In those days most Halloween costumes were homemade. This was especially true of poor families like ours who couldn’t even afford a dime store gorilla mask. My brothers, sister, and I always dressed as hobos. This required very little preparation because most of our clothes, gifted to us by the Salvation Army, were sufficiently tattered and torn to require very little modification. All we had to do was roll up one pant leg, let half a shirttail hang out, smear some soot on our faces, and tie a rag to the end of a stick for a knapsack.
Of course, instead of a rag tied to the end of a stick, I carried an old backpack, which brings me to the story of the great Halloween candy caper.
It was Halloween night, 1954. I was 8 years old and a seasoned trick-or-treater. This meant my older brothers and sister no longer had to take turns holding my hand to be sure I didn’t get lost or, worse yet, ran over by a car. Somehow. I had managed to lag behind my brothers and sister, and so it was that, as I was walking up the sidewalk to a house, three older boys jumped out from behind a tree and the biggest boy said, “Give me your candy, kid.”
I don’t know what came over me – maybe it was a sugar high from having already eaten a handful of candy – but whatever the reason, I suddenly felt more like Superman than a poor little hobo. In a voice as calm as Clark Kent’s I said, “Oh you think so, do you?” Then, holding up my backpack with the top open, as though I was handing it to him, I said, “I dare you to look inside.”
This caught the boy off guard and for a second he just stared at me, but then, figuring I was bluffing, he leaned over and stuck his face in my backpack to have a look. As he did – just like I had done with the bear at the old oak tree in Half Acre Woods – I shoved the backpack completely over his head, then grabbed the straps and pulled him to the ground. The boy started thrashing around, but instead of letting go I jumped on his back and held on tight like a cowboy riding a bucking bronco with a sack over its head.

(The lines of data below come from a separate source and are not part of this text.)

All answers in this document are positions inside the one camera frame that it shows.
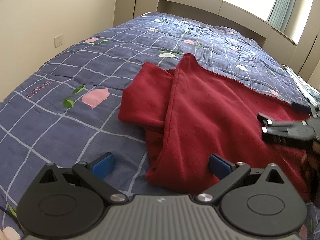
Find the electrical outlet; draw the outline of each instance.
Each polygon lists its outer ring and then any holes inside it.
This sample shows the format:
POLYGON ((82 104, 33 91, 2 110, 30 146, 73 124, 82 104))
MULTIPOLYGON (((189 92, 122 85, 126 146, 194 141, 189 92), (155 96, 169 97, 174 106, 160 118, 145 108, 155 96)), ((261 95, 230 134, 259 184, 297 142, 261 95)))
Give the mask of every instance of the electrical outlet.
POLYGON ((56 48, 56 47, 59 47, 60 45, 62 45, 62 38, 63 38, 63 35, 61 34, 61 35, 59 35, 59 36, 57 36, 57 37, 55 37, 55 38, 53 39, 54 47, 55 47, 55 48, 56 48))

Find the bed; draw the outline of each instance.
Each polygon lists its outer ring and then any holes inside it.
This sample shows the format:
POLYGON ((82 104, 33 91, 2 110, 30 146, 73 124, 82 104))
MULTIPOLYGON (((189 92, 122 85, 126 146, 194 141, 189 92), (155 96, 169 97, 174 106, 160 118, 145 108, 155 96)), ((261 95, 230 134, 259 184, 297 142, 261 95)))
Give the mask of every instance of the bed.
MULTIPOLYGON (((175 193, 145 181, 144 131, 117 115, 122 90, 144 62, 167 70, 187 52, 203 68, 258 92, 307 103, 285 69, 254 40, 226 27, 149 13, 72 45, 0 103, 0 205, 16 207, 45 163, 71 167, 105 152, 116 160, 105 180, 124 194, 175 193)), ((319 217, 312 204, 308 209, 309 221, 319 217)), ((1 212, 0 221, 2 228, 14 227, 1 212)))

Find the blanket fold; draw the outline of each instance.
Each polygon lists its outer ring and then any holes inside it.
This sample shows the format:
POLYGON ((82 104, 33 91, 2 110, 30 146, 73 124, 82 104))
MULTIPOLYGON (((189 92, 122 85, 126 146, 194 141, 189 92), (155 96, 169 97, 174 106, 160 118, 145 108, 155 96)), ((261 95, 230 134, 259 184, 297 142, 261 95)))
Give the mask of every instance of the blanket fold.
POLYGON ((277 163, 308 200, 300 174, 305 151, 265 144, 258 112, 277 121, 307 118, 290 104, 206 70, 185 54, 175 70, 144 63, 123 91, 118 117, 146 131, 151 184, 197 194, 219 181, 208 169, 209 156, 216 153, 252 168, 277 163))

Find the curtain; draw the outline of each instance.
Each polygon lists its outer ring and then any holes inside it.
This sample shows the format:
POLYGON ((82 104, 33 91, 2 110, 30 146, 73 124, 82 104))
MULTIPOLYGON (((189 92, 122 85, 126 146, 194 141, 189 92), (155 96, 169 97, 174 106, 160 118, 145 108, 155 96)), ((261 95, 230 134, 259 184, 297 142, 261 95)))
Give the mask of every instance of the curtain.
POLYGON ((270 23, 276 29, 284 32, 295 0, 276 0, 268 17, 268 23, 270 23))

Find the silver bolt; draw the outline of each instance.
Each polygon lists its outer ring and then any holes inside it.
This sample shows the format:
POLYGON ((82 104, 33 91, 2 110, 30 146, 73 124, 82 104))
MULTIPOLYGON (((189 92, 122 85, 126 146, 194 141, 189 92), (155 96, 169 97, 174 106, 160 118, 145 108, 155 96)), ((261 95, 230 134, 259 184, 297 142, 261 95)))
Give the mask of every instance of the silver bolt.
POLYGON ((113 194, 110 196, 110 199, 113 202, 123 202, 126 200, 126 196, 122 193, 113 194))
POLYGON ((208 193, 201 193, 197 196, 197 199, 201 202, 209 202, 213 200, 213 196, 208 193))

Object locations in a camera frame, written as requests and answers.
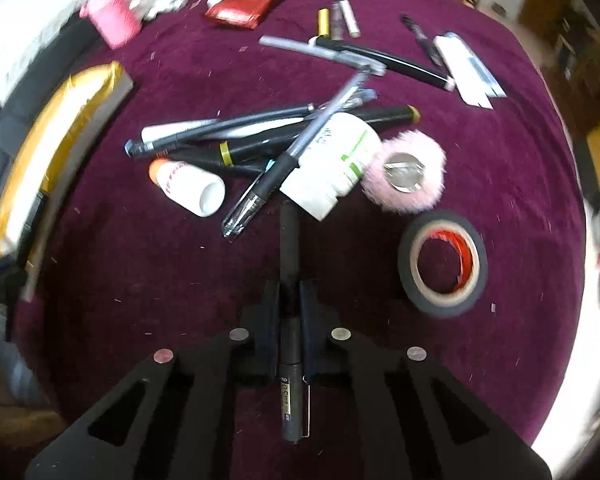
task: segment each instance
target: pink bottle
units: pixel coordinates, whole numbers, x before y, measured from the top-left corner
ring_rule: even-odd
[[[87,16],[111,48],[123,46],[141,29],[128,0],[89,0],[80,9],[80,17]]]

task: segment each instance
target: orange cap
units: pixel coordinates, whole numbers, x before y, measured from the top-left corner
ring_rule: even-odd
[[[160,170],[162,165],[168,161],[168,158],[156,158],[151,164],[149,164],[149,178],[156,186],[159,186],[158,170]]]

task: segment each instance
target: purple tablecloth
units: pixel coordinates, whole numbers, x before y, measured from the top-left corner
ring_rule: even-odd
[[[321,103],[352,73],[258,44],[263,34],[306,41],[318,9],[333,0],[286,0],[254,31],[208,22],[206,0],[196,1],[94,60],[121,61],[138,89],[67,200],[38,297],[17,320],[20,347],[36,368],[48,368],[69,419],[155,349],[236,326],[240,307],[278,272],[279,200],[229,245],[219,223],[246,181],[230,183],[219,213],[197,218],[164,197],[147,164],[126,157],[124,142],[148,124]],[[358,188],[322,223],[303,215],[304,273],[317,279],[321,300],[339,308],[345,326],[383,344],[423,346],[532,442],[562,381],[584,284],[582,202],[560,119],[522,47],[491,18],[452,0],[351,1],[360,44],[428,64],[400,24],[406,12],[432,37],[460,34],[507,93],[485,110],[392,72],[369,85],[378,105],[421,110],[419,129],[447,154],[439,207],[481,233],[490,276],[464,316],[423,316],[396,269],[411,217],[381,212]],[[235,478],[360,476],[346,394],[315,392],[312,437],[297,447],[280,441],[277,388],[244,392],[238,401]]]

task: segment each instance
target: black pen
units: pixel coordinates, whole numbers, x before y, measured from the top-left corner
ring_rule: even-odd
[[[400,17],[400,21],[416,35],[416,42],[424,50],[424,53],[429,56],[429,59],[432,60],[433,64],[437,67],[444,68],[440,54],[429,41],[429,38],[426,37],[420,26],[414,23],[414,21],[406,14],[403,14]]]

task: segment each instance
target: red inner ring
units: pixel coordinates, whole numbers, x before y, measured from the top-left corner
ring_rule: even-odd
[[[456,250],[456,253],[458,253],[458,257],[460,258],[460,272],[458,273],[458,282],[450,294],[457,292],[466,285],[469,281],[469,276],[471,276],[471,273],[474,270],[474,258],[471,254],[469,244],[461,235],[447,229],[431,231],[429,232],[429,235],[427,235],[427,238],[429,240],[443,240],[451,244]]]

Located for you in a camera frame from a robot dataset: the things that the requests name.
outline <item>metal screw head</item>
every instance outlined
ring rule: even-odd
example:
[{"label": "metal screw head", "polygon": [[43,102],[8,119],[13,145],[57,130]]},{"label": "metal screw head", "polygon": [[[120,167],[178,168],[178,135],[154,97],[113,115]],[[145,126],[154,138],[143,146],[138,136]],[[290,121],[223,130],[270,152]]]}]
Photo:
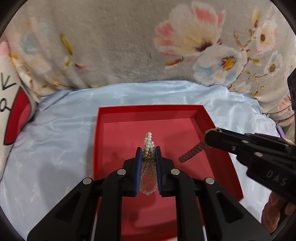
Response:
[{"label": "metal screw head", "polygon": [[205,179],[205,182],[207,183],[207,184],[214,184],[214,182],[215,182],[215,180],[213,179],[213,178],[211,178],[211,177],[207,177],[206,179]]},{"label": "metal screw head", "polygon": [[91,179],[87,177],[87,178],[83,179],[82,183],[85,185],[91,184]]},{"label": "metal screw head", "polygon": [[126,174],[126,170],[125,170],[125,169],[119,169],[119,170],[117,171],[117,174],[118,174],[118,175],[124,175],[124,174]]},{"label": "metal screw head", "polygon": [[257,157],[263,157],[263,154],[260,153],[260,152],[255,152],[254,155],[257,156]]},{"label": "metal screw head", "polygon": [[179,175],[180,174],[180,170],[179,169],[172,169],[170,172],[173,175]]}]

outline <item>flower branch print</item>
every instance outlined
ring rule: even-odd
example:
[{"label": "flower branch print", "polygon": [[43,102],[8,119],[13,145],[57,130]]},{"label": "flower branch print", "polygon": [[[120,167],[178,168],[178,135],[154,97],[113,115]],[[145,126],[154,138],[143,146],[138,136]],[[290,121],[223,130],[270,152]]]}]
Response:
[{"label": "flower branch print", "polygon": [[70,41],[68,40],[67,36],[64,33],[60,33],[59,36],[60,36],[61,43],[66,48],[67,52],[69,53],[69,56],[65,56],[65,58],[64,58],[65,66],[59,72],[59,74],[52,79],[50,84],[45,83],[44,85],[40,86],[36,91],[37,93],[40,93],[42,91],[42,89],[49,87],[49,85],[54,86],[54,87],[72,88],[71,86],[62,85],[59,82],[59,79],[62,78],[67,73],[67,70],[73,65],[77,69],[80,69],[80,70],[86,70],[87,67],[88,67],[88,65],[81,65],[81,64],[77,64],[77,63],[74,62],[74,60],[73,60],[73,58],[74,58],[74,50],[73,50],[72,44],[70,43]]},{"label": "flower branch print", "polygon": [[[167,20],[156,26],[154,47],[164,56],[175,57],[165,62],[166,67],[194,62],[193,77],[199,84],[223,85],[230,91],[257,97],[258,91],[265,88],[259,79],[274,77],[282,67],[282,56],[276,51],[262,73],[250,70],[254,66],[261,67],[264,59],[260,55],[276,47],[277,24],[273,18],[261,23],[256,7],[246,42],[234,31],[237,49],[222,44],[225,16],[225,10],[217,12],[206,3],[179,4],[171,10]],[[250,81],[236,84],[239,78],[245,77]]]}]

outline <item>red box bottom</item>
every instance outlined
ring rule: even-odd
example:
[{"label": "red box bottom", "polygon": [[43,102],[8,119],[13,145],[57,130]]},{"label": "red box bottom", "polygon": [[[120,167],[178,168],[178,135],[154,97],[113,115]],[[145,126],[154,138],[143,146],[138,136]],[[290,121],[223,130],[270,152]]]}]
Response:
[{"label": "red box bottom", "polygon": [[[195,146],[206,130],[214,128],[202,105],[120,106],[99,109],[94,148],[94,178],[105,178],[122,168],[142,147],[145,134],[160,146],[163,157],[191,177],[215,178],[237,200],[242,190],[229,154],[207,149],[181,164],[178,157]],[[147,196],[123,198],[122,240],[162,240],[177,236],[175,198],[158,190]]]}]

About that time a little old lady came out on the front porch to see what was causing the commotion. Her sudden appearance startled the other two boys so badly that they dropped their sacks of candy and ran off. Squinting into the darkness from the edge of the porch, the little old lady shouted, “What’s going on out there? You boys better go home.”
“It’s okay, we’re just playing, grandma”, I shouted back to her. The big kid had stopped thrashing around so I pulled the backpack off his head, which sent candy flying everywhere. He apparently believed she really was my grandma because he jumped up and ran in the same directions his friends had gone.

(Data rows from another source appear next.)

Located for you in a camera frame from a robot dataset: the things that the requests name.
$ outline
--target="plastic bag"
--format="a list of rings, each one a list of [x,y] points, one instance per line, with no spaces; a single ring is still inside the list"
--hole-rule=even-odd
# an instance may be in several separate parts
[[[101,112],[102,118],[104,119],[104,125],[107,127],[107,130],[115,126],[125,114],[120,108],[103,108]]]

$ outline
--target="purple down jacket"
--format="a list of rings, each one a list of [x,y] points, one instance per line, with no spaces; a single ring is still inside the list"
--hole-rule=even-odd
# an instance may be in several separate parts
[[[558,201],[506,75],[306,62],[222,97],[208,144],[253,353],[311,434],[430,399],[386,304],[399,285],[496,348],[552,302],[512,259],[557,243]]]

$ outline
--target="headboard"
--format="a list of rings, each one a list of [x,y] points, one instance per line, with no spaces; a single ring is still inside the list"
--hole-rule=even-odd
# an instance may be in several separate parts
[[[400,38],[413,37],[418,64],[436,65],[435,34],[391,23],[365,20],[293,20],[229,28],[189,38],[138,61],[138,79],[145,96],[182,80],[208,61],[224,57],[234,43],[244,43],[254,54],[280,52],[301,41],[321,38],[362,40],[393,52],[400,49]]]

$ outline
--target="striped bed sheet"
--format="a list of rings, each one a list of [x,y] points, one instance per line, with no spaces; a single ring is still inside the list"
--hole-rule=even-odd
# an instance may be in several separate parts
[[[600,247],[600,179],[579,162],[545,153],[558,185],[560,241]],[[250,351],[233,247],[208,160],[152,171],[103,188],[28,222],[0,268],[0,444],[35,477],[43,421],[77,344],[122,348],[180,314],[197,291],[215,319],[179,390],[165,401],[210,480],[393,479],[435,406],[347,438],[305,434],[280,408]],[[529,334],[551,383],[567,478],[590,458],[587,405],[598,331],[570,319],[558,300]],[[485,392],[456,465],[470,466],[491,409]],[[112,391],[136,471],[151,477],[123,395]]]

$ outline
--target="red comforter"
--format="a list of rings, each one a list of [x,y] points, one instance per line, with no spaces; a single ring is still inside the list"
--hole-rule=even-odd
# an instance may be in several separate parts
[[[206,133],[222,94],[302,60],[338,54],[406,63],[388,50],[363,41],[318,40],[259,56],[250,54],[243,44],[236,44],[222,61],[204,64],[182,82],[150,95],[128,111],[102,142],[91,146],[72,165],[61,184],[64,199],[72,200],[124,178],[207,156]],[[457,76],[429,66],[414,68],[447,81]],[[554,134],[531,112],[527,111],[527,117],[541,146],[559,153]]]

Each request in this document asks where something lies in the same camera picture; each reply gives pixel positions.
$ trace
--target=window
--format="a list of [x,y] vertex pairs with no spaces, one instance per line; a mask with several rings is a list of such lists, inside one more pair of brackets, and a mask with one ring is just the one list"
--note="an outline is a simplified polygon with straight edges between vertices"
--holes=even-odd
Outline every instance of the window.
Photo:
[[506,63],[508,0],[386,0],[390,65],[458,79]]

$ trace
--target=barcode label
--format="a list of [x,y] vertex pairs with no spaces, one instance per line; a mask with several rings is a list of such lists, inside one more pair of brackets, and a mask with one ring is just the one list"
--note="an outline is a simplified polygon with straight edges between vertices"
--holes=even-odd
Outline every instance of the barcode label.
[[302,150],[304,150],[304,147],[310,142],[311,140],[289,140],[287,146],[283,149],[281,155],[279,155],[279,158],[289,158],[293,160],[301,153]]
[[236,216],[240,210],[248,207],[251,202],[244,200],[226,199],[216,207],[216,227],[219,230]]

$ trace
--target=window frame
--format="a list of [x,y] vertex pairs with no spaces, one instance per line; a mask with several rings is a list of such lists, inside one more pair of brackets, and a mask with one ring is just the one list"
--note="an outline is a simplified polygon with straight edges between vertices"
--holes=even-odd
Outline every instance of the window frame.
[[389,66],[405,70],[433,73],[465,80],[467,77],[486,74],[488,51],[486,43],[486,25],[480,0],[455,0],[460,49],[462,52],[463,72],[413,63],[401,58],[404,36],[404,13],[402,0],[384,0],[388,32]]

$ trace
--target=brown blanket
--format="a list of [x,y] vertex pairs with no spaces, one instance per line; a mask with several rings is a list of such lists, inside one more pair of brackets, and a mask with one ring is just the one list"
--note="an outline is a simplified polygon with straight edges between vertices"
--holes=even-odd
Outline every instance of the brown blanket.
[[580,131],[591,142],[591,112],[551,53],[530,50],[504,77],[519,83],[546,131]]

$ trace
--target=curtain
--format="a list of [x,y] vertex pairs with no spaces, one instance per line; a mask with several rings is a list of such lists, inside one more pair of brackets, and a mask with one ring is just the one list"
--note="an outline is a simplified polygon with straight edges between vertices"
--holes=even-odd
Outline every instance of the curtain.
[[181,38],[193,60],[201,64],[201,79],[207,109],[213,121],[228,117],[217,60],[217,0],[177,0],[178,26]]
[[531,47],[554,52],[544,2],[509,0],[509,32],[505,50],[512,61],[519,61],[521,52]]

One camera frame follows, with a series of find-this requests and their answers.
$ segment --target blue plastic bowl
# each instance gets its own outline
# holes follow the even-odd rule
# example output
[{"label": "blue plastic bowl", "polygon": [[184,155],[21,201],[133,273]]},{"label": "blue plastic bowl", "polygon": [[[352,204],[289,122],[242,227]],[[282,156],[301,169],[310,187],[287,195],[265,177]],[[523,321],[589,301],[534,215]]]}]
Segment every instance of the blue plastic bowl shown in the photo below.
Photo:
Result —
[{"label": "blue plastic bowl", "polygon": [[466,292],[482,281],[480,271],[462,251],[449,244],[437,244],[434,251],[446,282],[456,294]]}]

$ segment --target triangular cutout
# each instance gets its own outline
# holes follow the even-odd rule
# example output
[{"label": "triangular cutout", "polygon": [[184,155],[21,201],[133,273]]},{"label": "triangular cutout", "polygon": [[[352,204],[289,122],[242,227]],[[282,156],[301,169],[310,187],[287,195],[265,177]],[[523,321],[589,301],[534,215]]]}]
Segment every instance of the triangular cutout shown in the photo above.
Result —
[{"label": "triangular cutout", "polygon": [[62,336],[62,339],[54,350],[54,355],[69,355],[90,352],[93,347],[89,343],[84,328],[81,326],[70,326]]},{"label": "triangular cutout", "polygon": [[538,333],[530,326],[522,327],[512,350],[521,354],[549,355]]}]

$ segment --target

The little old lady decided everything was okay and went back in the house. I quickly gathered up as much of the candy as I could find and put it back in my backpack, then picked up the three bags of candy the boys had left behind and headed on down the street to look for my brothers and sister. By this time they had missed me and had come back looking for me. When they saw me carrying three bags of candy plus my backpack full of candy they all said in unison, “Where in the world did you get all that candy?”
“Well, I proceeded to tell them the story exactly as it had happened but before I could get it all out my oldest brother interrupted and said, “It sounds like another one of his little brown lies. C’mon, let’s go home.” And so we did, but when we got home they were all jealous because I had four times as much candy as they did.
George Brown is a freelance writer. He lives in Jackson Township.